Below is a set of records. Repeat them verbatim without the pictures.

━━ DATASET ━━

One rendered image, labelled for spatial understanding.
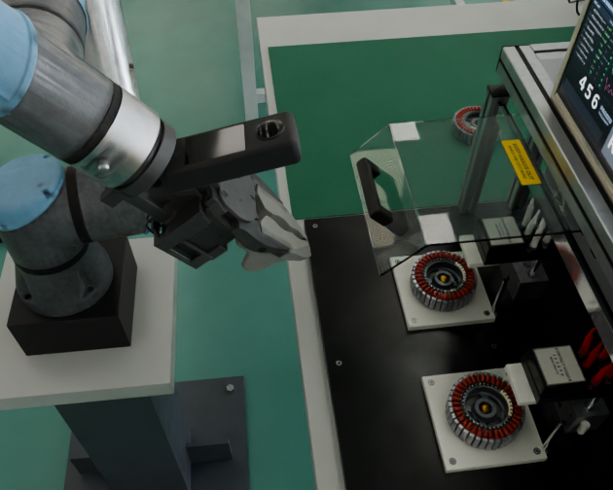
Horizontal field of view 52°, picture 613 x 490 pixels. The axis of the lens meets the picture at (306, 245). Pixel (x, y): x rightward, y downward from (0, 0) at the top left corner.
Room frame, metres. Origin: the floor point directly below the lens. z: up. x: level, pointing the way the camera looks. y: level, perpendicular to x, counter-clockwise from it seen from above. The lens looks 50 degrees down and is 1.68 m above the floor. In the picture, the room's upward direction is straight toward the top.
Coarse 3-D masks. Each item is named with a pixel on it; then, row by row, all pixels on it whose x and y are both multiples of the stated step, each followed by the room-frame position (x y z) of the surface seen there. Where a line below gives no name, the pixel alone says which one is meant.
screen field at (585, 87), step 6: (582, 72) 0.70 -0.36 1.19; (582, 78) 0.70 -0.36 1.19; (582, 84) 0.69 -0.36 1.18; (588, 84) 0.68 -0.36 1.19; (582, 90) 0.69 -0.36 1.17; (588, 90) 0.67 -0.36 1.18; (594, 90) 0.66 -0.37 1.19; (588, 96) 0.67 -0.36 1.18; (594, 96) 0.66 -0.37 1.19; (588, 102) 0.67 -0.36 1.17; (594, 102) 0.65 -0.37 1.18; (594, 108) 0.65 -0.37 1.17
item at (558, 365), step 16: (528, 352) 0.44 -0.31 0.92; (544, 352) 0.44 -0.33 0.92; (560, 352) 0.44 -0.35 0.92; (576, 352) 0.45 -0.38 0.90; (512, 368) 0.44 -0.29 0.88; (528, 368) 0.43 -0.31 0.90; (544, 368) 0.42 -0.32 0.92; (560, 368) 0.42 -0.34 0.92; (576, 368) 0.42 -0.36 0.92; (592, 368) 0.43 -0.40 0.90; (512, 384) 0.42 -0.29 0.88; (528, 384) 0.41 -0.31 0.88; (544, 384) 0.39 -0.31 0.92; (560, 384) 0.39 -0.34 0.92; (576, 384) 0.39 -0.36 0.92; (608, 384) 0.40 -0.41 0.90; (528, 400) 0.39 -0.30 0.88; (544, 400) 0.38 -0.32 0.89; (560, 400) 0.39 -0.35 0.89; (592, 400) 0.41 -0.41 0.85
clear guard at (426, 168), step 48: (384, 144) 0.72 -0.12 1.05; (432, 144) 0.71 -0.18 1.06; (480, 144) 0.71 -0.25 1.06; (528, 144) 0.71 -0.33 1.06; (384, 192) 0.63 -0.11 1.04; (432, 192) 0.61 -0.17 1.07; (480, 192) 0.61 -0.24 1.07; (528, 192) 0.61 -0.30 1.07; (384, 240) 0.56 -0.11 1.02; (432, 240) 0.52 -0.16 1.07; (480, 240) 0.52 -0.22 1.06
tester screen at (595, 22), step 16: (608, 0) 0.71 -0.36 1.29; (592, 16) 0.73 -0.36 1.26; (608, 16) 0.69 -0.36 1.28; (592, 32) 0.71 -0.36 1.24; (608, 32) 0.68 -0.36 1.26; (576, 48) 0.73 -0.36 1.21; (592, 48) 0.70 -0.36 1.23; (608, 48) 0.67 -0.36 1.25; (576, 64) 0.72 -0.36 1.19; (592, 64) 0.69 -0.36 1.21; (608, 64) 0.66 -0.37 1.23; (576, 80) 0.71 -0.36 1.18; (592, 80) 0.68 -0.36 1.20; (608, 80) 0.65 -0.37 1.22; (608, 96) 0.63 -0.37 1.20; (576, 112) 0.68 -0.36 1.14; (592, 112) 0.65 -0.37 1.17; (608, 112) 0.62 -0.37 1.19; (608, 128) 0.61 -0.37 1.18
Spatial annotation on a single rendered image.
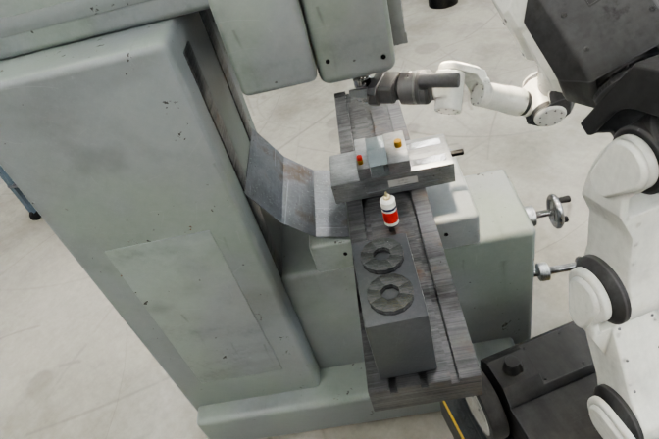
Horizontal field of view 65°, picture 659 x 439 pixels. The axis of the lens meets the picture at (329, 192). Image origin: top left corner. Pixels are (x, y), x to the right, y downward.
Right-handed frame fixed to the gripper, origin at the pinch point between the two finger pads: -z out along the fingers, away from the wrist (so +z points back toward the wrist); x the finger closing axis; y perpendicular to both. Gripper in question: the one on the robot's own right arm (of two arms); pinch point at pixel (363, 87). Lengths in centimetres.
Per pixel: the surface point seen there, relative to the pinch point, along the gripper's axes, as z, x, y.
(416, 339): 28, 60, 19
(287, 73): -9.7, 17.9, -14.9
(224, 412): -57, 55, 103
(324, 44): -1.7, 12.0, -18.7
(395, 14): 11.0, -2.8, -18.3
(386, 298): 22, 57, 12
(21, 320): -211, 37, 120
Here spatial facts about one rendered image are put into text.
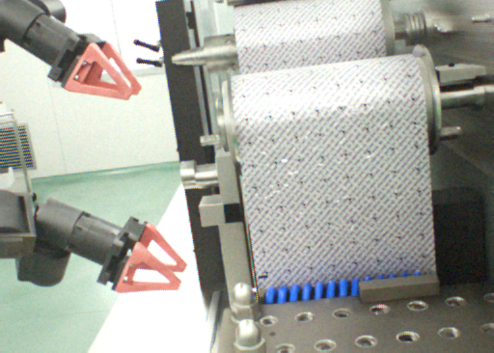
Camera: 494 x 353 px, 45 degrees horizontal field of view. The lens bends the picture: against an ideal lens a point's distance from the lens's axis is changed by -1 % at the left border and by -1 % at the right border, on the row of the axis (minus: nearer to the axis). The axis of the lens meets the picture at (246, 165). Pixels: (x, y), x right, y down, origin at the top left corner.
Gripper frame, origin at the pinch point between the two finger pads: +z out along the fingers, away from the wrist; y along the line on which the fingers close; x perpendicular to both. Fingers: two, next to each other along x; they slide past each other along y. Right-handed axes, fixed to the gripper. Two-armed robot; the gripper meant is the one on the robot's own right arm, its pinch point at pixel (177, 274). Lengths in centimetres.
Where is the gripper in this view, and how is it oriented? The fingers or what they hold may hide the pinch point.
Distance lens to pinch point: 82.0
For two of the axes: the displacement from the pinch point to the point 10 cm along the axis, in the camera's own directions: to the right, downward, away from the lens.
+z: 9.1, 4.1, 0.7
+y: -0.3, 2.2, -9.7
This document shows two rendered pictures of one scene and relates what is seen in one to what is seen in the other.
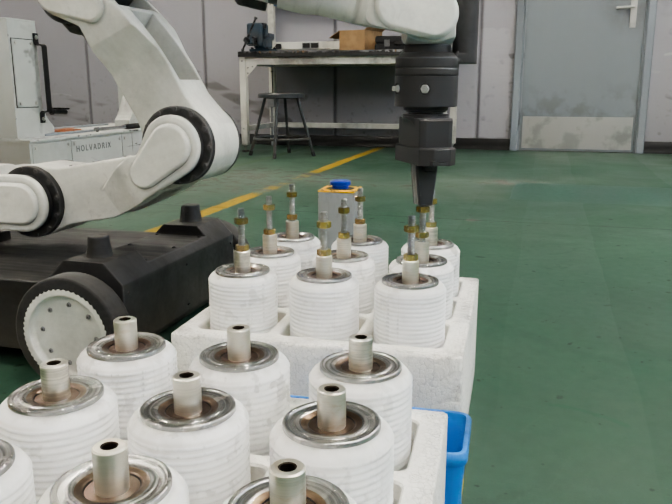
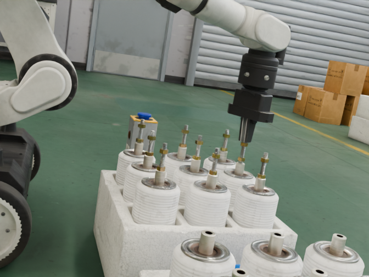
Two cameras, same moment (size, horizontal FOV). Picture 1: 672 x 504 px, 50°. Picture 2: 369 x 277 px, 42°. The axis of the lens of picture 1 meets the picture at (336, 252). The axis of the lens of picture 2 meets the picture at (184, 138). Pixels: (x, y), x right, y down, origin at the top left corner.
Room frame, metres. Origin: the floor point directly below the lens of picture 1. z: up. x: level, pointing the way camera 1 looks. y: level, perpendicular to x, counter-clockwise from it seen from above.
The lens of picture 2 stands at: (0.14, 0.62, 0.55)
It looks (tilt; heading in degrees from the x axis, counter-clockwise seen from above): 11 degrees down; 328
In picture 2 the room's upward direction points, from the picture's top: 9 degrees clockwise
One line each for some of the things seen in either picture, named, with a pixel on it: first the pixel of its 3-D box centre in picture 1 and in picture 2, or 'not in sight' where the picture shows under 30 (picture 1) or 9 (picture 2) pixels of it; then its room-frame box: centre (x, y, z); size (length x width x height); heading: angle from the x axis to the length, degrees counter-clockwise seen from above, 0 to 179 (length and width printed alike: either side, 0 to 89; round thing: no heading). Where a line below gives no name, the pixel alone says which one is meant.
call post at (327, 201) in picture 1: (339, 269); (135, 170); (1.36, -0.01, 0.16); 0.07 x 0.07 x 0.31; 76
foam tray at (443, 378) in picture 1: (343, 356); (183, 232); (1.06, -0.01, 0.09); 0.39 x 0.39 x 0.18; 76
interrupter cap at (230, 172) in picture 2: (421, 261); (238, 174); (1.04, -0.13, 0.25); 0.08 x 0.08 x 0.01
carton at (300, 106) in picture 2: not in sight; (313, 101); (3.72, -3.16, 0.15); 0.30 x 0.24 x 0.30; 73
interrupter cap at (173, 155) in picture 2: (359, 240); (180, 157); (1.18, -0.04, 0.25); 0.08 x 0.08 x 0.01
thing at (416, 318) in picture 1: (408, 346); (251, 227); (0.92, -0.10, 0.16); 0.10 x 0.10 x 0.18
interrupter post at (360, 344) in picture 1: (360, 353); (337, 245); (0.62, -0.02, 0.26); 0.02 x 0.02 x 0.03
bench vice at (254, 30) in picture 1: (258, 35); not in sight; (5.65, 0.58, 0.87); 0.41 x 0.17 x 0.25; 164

━━━

TASK ANSWER
One rendered image, labelled for spatial understanding.
Horizontal field of view 52°, picture 613 x 490 pixels. The axis of the lens meets the picture at (306, 245). Pixel (x, y): x rightward, y downward from (0, 0) at the top left corner.
Room frame, metres. Origin: the floor point directly below the lens. z: up. x: level, pointing the way the camera looks. y: level, perpendicular to x, counter-clockwise from it seen from above. The lens looks 50 degrees down and is 1.68 m above the floor. In the picture, the room's upward direction is straight toward the top.
Coarse 3-D masks. Each item is named with a pixel on it; then, row by row, all pixels on it whose x and y are both multiples of the stated step, each followed by the room-frame position (x y z) of the surface seen there. Where a line below gives no name, the pixel alone says which one is meant.
screen field at (585, 87), step 6: (582, 72) 0.70 -0.36 1.19; (582, 78) 0.70 -0.36 1.19; (582, 84) 0.69 -0.36 1.18; (588, 84) 0.68 -0.36 1.19; (582, 90) 0.69 -0.36 1.17; (588, 90) 0.67 -0.36 1.18; (594, 90) 0.66 -0.37 1.19; (588, 96) 0.67 -0.36 1.18; (594, 96) 0.66 -0.37 1.19; (588, 102) 0.67 -0.36 1.17; (594, 102) 0.65 -0.37 1.18; (594, 108) 0.65 -0.37 1.17
item at (558, 365), step 16: (528, 352) 0.44 -0.31 0.92; (544, 352) 0.44 -0.33 0.92; (560, 352) 0.44 -0.35 0.92; (576, 352) 0.45 -0.38 0.90; (512, 368) 0.44 -0.29 0.88; (528, 368) 0.43 -0.31 0.90; (544, 368) 0.42 -0.32 0.92; (560, 368) 0.42 -0.34 0.92; (576, 368) 0.42 -0.36 0.92; (592, 368) 0.43 -0.40 0.90; (512, 384) 0.42 -0.29 0.88; (528, 384) 0.41 -0.31 0.88; (544, 384) 0.39 -0.31 0.92; (560, 384) 0.39 -0.34 0.92; (576, 384) 0.39 -0.36 0.92; (608, 384) 0.40 -0.41 0.90; (528, 400) 0.39 -0.30 0.88; (544, 400) 0.38 -0.32 0.89; (560, 400) 0.39 -0.35 0.89; (592, 400) 0.41 -0.41 0.85
clear guard at (426, 168), step 48: (384, 144) 0.72 -0.12 1.05; (432, 144) 0.71 -0.18 1.06; (480, 144) 0.71 -0.25 1.06; (528, 144) 0.71 -0.33 1.06; (384, 192) 0.63 -0.11 1.04; (432, 192) 0.61 -0.17 1.07; (480, 192) 0.61 -0.24 1.07; (528, 192) 0.61 -0.30 1.07; (384, 240) 0.56 -0.11 1.02; (432, 240) 0.52 -0.16 1.07; (480, 240) 0.52 -0.22 1.06
tester screen at (595, 22), step 16: (608, 0) 0.71 -0.36 1.29; (592, 16) 0.73 -0.36 1.26; (608, 16) 0.69 -0.36 1.28; (592, 32) 0.71 -0.36 1.24; (608, 32) 0.68 -0.36 1.26; (576, 48) 0.73 -0.36 1.21; (592, 48) 0.70 -0.36 1.23; (608, 48) 0.67 -0.36 1.25; (576, 64) 0.72 -0.36 1.19; (592, 64) 0.69 -0.36 1.21; (608, 64) 0.66 -0.37 1.23; (576, 80) 0.71 -0.36 1.18; (592, 80) 0.68 -0.36 1.20; (608, 80) 0.65 -0.37 1.22; (608, 96) 0.63 -0.37 1.20; (576, 112) 0.68 -0.36 1.14; (592, 112) 0.65 -0.37 1.17; (608, 112) 0.62 -0.37 1.19; (608, 128) 0.61 -0.37 1.18
Spatial annotation on a single rendered image.
Horizontal field of view 65°, picture 659 x 439 pixels. The axis of the lens meets the picture at (329, 192). Image origin: top left corner. Pixels are (x, y), x to the right, y downward.
Right-handed frame fixed to the gripper, origin at the pinch point between the two finger pads: -z out along the fingers, away from the wrist (so +z points back toward the wrist); x the finger closing axis; y perpendicular to both. Gripper in question: the one on the robot's own right arm (of two arms); pinch point at pixel (363, 87). Lengths in centimetres.
Per pixel: the surface point seen there, relative to the pinch point, along the gripper's axes, as z, x, y.
(416, 339): 28, 60, 19
(287, 73): -9.7, 17.9, -14.9
(224, 412): -57, 55, 103
(324, 44): -1.7, 12.0, -18.7
(395, 14): 11.0, -2.8, -18.3
(386, 298): 22, 57, 12
(21, 320): -211, 37, 120
Here spatial facts about one rendered image are put into text.
Camera: 494 x 353 px, 45 degrees horizontal field of view. The lens bends the picture: against an ideal lens a point's distance from the lens's axis is changed by -1 % at the left border and by -1 % at the right border, on the row of the axis (minus: nearer to the axis). The axis of the lens meets the picture at (246, 165). Pixels: (x, y), x right, y down, origin at the top left corner.
Gripper frame, origin at the pinch point between the two finger pads: +z out along the fingers, away from the wrist; y along the line on which the fingers close; x perpendicular to both. Fingers: two, next to each other along x; they slide past each other along y. Right-handed axes, fixed to the gripper. Two-armed robot; the gripper meant is the one on the robot's own right arm, its pinch point at pixel (177, 274). Lengths in centimetres.
Where is the gripper in this view, and how is it oriented? The fingers or what they hold may hide the pinch point.
Distance lens to pinch point: 82.0
For two of the axes: the displacement from the pinch point to the point 10 cm along the axis, in the camera's own directions: to the right, downward, away from the lens.
+z: 9.1, 4.1, 0.7
+y: -0.3, 2.2, -9.7
This document shows two rendered pictures of one scene and relates what is seen in one to what is seen in the other.
Two cameras, same moment (size, horizontal FOV). Picture 1: 672 x 504 px, 50°. Picture 2: 369 x 277 px, 42°. The axis of the lens of picture 1 meets the picture at (336, 252). The axis of the lens of picture 2 meets the picture at (184, 138). Pixels: (x, y), x right, y down, origin at the top left corner.
Room frame, metres. Origin: the floor point directly below the lens of picture 1. z: up. x: level, pointing the way camera 1 looks. y: level, perpendicular to x, counter-clockwise from it seen from above.
The lens of picture 2 stands at: (0.14, 0.62, 0.55)
It looks (tilt; heading in degrees from the x axis, counter-clockwise seen from above): 11 degrees down; 328
In picture 2 the room's upward direction points, from the picture's top: 9 degrees clockwise
One line each for some of the things seen in either picture, named, with a pixel on it: first the pixel of its 3-D box centre in picture 1 and in picture 2, or 'not in sight' where the picture shows under 30 (picture 1) or 9 (picture 2) pixels of it; then its room-frame box: centre (x, y, z); size (length x width x height); heading: angle from the x axis to the length, degrees counter-clockwise seen from above, 0 to 179 (length and width printed alike: either side, 0 to 89; round thing: no heading). Where a line below gives no name, the pixel alone says which one is meant.
call post at (327, 201) in picture 1: (339, 269); (135, 170); (1.36, -0.01, 0.16); 0.07 x 0.07 x 0.31; 76
foam tray at (443, 378) in picture 1: (343, 356); (183, 232); (1.06, -0.01, 0.09); 0.39 x 0.39 x 0.18; 76
interrupter cap at (230, 172) in picture 2: (421, 261); (238, 174); (1.04, -0.13, 0.25); 0.08 x 0.08 x 0.01
carton at (300, 106) in picture 2: not in sight; (313, 101); (3.72, -3.16, 0.15); 0.30 x 0.24 x 0.30; 73
interrupter cap at (173, 155) in picture 2: (359, 240); (180, 157); (1.18, -0.04, 0.25); 0.08 x 0.08 x 0.01
thing at (416, 318) in picture 1: (408, 346); (251, 227); (0.92, -0.10, 0.16); 0.10 x 0.10 x 0.18
interrupter post at (360, 344) in picture 1: (360, 353); (337, 245); (0.62, -0.02, 0.26); 0.02 x 0.02 x 0.03
bench vice at (254, 30) in picture 1: (258, 35); not in sight; (5.65, 0.58, 0.87); 0.41 x 0.17 x 0.25; 164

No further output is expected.